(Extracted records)

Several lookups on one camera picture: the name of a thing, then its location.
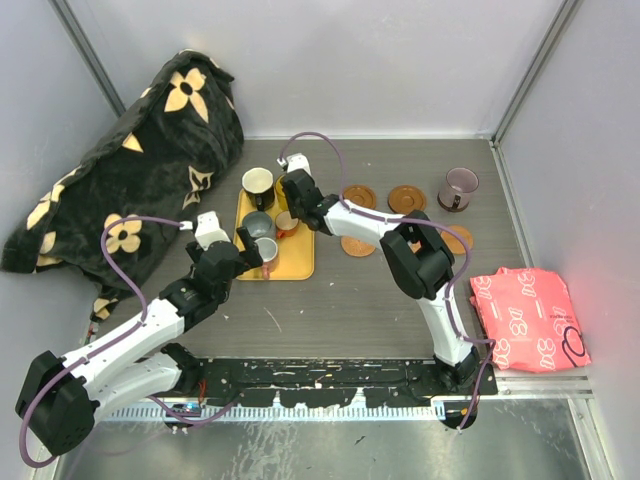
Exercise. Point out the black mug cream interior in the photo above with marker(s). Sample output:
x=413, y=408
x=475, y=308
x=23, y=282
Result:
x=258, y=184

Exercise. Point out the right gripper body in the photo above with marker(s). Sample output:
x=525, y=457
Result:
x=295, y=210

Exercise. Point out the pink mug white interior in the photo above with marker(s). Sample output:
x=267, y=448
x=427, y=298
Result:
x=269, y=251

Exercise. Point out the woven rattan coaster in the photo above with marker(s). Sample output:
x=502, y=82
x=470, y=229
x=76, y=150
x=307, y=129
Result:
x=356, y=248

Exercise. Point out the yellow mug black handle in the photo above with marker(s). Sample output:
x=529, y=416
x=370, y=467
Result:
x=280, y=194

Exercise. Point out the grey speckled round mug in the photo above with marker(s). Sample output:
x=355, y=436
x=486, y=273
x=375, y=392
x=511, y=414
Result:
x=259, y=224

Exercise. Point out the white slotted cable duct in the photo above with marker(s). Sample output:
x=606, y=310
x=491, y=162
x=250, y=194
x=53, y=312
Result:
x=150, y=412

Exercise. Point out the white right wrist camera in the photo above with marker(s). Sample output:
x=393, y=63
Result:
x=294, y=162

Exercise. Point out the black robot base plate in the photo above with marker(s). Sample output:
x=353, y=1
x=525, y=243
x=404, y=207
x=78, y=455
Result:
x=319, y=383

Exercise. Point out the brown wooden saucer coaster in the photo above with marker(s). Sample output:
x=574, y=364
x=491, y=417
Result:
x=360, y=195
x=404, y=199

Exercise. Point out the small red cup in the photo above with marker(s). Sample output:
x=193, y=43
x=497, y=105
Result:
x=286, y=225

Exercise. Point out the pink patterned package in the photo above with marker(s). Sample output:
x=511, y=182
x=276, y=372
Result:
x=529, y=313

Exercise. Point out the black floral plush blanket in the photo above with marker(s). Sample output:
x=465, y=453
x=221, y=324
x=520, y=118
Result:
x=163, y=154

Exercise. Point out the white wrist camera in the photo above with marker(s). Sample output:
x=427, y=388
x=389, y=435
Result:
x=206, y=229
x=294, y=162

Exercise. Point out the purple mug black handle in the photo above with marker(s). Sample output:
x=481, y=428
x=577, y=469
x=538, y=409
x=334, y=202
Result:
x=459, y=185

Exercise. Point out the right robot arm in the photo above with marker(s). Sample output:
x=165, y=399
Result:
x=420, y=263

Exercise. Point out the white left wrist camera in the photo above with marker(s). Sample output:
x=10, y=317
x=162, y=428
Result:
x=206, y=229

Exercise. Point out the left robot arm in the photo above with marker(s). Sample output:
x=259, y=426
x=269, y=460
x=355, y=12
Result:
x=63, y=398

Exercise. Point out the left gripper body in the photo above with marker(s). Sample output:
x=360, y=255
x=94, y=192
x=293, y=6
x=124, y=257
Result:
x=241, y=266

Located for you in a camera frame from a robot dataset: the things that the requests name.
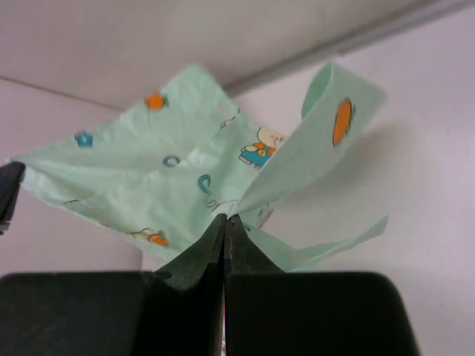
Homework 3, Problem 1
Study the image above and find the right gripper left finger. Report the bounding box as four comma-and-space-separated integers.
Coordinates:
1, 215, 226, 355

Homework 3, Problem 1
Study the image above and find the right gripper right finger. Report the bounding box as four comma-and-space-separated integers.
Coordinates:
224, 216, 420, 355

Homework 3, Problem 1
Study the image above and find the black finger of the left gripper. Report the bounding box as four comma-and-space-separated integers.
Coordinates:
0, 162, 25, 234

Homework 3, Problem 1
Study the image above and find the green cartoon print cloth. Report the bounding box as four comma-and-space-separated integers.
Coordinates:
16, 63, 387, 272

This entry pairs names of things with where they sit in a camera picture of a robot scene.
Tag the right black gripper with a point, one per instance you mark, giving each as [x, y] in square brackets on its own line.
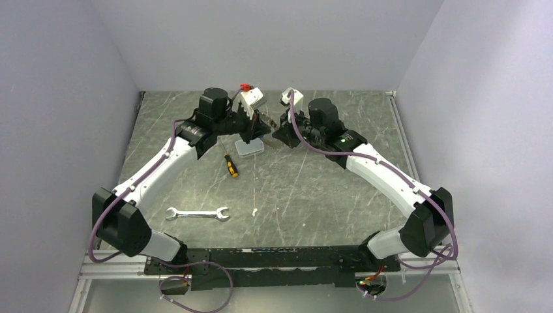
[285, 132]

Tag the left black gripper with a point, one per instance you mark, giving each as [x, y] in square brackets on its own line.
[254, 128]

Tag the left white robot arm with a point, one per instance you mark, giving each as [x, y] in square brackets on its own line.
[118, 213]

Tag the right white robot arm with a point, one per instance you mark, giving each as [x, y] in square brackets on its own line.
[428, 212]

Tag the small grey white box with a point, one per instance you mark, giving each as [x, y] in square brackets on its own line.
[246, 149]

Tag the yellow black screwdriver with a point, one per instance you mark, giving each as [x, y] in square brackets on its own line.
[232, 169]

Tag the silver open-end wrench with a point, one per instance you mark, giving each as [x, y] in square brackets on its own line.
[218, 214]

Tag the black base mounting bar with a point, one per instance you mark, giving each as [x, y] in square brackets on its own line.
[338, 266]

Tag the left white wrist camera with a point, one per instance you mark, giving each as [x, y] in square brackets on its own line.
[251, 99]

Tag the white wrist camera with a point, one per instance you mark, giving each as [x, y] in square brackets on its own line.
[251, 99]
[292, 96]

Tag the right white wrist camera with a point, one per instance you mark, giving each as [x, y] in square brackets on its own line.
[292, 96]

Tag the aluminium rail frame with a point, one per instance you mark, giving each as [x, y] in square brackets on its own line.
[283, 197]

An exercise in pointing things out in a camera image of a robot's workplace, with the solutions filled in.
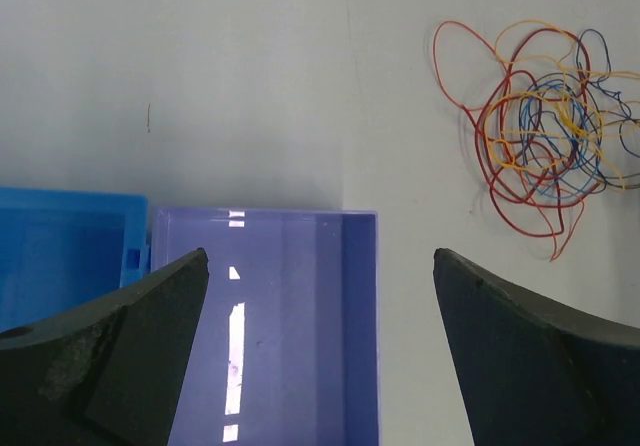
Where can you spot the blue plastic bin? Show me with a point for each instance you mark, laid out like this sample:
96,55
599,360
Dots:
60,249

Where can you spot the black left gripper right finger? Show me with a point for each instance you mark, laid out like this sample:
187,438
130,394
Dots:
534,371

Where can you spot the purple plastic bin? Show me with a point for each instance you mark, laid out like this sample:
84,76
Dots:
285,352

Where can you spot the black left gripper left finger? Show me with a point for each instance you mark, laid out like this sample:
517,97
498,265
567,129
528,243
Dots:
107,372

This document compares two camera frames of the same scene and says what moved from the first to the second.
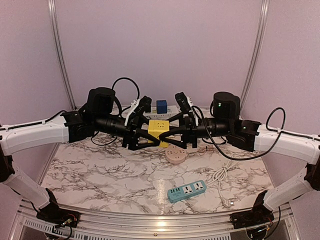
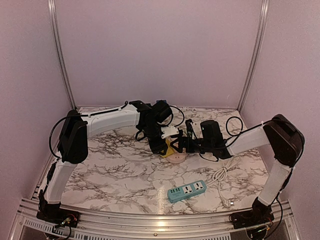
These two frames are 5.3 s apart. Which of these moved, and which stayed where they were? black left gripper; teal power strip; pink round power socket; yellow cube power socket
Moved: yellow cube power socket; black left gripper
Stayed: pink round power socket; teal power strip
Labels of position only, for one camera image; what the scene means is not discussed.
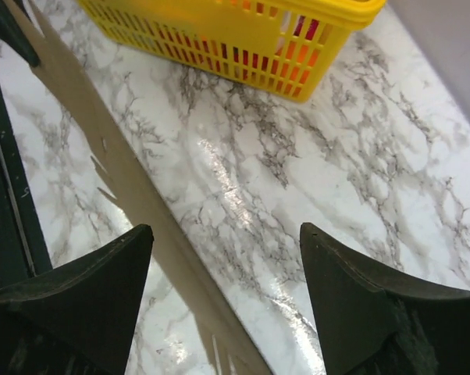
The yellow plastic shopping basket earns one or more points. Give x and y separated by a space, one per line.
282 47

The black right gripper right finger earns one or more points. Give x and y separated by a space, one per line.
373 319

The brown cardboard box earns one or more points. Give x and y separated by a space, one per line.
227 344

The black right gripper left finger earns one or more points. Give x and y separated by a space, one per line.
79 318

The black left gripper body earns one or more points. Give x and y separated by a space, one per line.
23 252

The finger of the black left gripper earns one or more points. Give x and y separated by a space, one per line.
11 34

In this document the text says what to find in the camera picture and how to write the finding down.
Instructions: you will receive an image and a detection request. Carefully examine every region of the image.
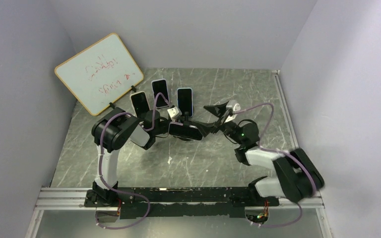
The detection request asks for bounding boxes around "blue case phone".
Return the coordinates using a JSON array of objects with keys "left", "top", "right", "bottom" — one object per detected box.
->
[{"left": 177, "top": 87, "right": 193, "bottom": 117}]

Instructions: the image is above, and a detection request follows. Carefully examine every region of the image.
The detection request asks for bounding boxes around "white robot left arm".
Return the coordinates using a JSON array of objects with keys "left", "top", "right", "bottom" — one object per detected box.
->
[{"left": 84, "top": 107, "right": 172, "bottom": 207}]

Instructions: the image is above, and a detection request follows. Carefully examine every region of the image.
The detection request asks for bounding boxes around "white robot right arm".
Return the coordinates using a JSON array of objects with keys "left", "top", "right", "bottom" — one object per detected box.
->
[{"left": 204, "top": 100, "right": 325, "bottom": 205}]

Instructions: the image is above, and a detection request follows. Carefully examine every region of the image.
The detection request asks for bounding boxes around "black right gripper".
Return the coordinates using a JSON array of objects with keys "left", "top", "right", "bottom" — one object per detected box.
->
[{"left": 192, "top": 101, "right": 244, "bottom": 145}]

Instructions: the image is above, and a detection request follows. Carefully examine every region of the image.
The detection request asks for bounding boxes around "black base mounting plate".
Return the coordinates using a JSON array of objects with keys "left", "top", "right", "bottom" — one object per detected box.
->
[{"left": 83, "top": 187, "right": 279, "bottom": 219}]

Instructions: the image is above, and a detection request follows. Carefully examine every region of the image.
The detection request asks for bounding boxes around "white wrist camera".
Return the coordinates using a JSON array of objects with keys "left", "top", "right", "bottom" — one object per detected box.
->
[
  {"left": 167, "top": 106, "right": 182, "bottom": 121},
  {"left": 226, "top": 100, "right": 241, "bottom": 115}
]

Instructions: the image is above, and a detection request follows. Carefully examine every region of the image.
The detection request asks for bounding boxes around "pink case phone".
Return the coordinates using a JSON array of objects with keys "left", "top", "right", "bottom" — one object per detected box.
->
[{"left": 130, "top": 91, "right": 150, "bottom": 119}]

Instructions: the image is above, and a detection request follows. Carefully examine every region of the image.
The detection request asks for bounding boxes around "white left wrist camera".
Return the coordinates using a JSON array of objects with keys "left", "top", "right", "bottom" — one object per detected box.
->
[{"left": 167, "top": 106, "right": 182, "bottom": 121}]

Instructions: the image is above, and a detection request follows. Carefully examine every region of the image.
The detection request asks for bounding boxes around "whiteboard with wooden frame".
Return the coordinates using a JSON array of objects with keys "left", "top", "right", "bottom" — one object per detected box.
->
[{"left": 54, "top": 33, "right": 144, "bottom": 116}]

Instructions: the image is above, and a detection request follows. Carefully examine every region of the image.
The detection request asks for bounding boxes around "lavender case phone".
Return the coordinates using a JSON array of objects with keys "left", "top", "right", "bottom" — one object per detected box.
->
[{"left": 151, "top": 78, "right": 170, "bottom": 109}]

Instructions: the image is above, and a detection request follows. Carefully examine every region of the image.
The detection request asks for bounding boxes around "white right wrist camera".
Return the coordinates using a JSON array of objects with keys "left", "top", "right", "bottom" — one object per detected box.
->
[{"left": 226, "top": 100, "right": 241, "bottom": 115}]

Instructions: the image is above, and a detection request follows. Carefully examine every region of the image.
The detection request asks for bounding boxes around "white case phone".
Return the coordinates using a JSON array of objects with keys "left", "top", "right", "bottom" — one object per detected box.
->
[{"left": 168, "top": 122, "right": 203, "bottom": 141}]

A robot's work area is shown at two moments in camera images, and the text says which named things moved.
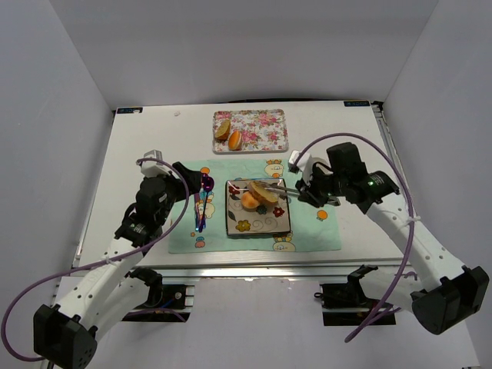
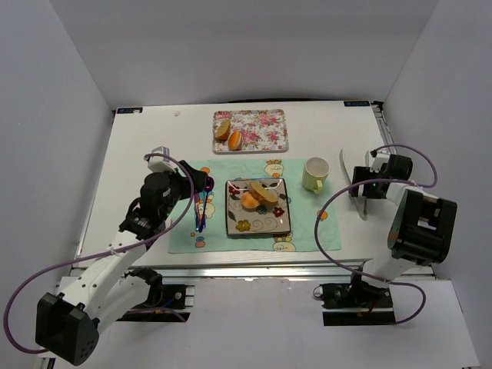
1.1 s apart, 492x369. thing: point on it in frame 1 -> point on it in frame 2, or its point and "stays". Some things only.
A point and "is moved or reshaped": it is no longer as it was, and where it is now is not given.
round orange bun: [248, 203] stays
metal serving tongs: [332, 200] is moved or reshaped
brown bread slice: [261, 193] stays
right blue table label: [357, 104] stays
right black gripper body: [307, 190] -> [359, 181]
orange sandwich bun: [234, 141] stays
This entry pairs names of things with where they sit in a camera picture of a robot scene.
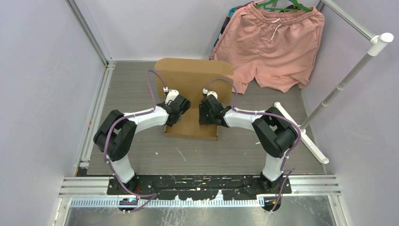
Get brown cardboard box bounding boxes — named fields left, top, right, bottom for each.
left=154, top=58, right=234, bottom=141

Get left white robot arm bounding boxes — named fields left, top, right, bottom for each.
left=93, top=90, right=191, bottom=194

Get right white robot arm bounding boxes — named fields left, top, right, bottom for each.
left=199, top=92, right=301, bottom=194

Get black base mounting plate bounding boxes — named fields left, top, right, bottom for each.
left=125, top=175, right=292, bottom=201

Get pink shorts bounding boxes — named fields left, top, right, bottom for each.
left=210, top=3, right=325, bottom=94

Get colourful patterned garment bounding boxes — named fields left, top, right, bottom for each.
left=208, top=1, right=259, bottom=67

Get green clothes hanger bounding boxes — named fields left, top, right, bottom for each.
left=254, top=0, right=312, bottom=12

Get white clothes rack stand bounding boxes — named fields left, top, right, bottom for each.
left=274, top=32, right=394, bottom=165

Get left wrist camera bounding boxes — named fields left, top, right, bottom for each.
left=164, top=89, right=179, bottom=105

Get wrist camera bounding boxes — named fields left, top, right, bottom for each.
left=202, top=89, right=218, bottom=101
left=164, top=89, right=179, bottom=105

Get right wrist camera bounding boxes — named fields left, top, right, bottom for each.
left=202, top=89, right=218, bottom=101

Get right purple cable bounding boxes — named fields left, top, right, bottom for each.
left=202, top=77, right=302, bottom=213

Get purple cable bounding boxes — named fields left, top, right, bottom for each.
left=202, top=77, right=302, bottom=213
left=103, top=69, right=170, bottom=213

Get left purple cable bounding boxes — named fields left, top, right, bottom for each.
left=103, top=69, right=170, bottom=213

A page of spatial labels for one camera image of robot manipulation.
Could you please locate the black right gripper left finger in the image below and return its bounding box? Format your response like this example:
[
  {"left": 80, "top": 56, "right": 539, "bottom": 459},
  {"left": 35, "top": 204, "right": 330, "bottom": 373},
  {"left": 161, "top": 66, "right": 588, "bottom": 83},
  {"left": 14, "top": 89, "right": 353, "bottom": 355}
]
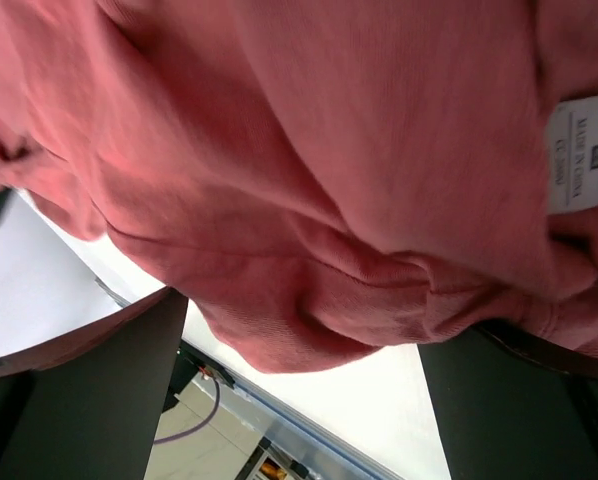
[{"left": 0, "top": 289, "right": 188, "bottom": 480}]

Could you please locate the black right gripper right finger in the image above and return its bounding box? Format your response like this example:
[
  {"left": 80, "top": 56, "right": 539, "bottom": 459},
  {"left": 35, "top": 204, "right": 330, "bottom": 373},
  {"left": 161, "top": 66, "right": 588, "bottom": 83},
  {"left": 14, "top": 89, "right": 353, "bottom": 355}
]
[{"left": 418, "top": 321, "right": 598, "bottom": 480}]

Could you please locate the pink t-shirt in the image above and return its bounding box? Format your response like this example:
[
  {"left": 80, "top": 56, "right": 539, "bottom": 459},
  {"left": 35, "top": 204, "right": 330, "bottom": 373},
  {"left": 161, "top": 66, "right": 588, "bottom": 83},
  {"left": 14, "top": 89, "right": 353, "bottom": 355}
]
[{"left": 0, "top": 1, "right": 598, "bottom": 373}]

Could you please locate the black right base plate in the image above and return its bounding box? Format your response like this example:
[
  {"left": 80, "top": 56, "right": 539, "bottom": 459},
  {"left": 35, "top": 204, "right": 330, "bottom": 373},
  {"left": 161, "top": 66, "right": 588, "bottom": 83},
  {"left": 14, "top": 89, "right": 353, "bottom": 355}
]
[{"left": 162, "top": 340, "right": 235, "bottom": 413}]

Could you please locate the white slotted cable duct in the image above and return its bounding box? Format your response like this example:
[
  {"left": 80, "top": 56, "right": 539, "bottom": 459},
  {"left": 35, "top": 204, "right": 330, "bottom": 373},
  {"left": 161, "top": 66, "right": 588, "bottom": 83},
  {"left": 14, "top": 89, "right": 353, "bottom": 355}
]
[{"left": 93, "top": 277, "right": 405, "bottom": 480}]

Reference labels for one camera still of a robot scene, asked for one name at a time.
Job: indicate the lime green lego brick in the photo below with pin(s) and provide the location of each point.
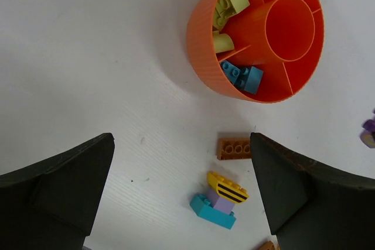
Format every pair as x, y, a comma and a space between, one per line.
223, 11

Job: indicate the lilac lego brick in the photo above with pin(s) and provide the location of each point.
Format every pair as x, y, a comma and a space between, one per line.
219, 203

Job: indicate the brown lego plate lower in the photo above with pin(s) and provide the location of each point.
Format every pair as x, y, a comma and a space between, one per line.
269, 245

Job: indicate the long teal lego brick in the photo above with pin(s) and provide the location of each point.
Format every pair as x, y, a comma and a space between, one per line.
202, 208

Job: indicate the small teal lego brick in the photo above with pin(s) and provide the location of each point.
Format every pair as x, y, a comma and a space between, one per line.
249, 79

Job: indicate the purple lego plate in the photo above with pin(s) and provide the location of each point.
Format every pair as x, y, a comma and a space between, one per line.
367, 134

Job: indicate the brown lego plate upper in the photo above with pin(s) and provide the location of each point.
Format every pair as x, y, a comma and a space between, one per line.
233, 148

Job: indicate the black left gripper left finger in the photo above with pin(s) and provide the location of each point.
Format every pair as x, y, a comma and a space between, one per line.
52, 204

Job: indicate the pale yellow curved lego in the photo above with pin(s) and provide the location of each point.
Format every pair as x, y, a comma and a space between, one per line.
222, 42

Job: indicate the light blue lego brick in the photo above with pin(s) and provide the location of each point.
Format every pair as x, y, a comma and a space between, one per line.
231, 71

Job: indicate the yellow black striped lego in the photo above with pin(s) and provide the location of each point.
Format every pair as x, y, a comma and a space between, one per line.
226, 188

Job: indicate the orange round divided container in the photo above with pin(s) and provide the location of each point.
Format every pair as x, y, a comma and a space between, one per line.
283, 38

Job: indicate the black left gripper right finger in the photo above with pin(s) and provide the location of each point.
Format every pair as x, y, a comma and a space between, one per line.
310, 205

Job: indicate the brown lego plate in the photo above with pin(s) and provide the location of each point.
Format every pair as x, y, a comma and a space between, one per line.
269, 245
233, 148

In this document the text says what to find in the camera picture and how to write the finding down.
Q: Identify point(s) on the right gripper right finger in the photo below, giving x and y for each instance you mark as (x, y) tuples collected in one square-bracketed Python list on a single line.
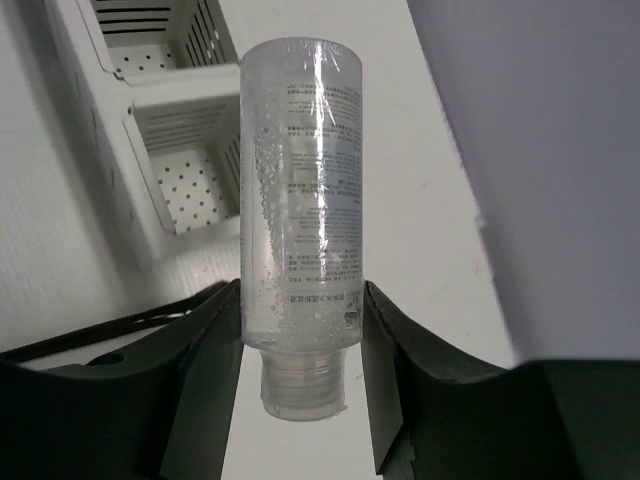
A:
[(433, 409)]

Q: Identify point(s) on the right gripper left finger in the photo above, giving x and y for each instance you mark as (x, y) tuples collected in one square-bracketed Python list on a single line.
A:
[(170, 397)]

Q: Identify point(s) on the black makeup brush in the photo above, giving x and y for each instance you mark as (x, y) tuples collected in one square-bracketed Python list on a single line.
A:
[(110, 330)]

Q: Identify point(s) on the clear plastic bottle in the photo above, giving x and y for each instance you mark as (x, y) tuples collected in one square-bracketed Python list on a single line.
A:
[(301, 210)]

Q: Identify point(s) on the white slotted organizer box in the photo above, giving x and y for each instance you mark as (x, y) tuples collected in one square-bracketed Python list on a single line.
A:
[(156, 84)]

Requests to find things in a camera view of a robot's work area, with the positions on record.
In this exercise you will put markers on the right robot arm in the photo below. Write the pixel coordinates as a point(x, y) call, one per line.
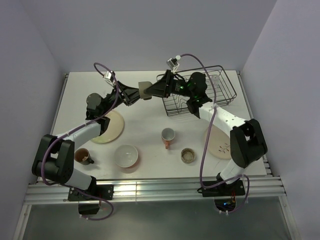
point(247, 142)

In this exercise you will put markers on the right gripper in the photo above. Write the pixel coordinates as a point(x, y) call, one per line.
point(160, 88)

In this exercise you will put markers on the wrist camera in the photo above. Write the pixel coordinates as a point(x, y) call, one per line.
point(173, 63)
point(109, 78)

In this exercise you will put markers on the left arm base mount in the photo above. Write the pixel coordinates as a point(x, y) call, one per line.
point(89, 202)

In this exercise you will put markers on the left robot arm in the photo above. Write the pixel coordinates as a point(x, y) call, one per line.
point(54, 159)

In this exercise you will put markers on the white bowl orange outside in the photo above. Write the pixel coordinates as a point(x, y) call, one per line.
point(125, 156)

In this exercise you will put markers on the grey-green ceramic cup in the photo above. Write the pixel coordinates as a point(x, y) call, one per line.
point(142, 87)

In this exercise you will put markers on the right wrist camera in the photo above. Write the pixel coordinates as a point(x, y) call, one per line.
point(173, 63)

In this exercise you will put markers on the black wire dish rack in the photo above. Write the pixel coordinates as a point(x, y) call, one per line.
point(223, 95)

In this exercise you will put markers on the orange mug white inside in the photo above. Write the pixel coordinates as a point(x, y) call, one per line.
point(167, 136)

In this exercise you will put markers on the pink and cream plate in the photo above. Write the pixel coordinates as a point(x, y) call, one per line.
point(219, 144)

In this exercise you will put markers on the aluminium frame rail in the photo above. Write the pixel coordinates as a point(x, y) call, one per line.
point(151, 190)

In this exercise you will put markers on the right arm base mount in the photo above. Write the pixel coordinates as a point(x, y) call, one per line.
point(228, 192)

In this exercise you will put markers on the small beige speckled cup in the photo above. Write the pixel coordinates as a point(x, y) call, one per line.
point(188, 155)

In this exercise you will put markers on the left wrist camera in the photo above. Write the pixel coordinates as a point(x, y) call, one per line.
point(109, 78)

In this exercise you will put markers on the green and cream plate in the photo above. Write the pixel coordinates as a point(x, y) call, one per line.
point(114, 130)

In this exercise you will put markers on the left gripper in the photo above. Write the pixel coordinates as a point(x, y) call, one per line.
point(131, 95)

● DIRECTIONS FOR THIS TASK: If a line of the records above holds the word "case", show it.

● WRITTEN SOLUTION:
The detection request asks for bounding boxes around "blue case phone".
The detection request asks for bounding boxes around "pink case phone".
The detection request asks for bounding boxes around "lavender case phone".
The detection request asks for bounding boxes around "white case phone".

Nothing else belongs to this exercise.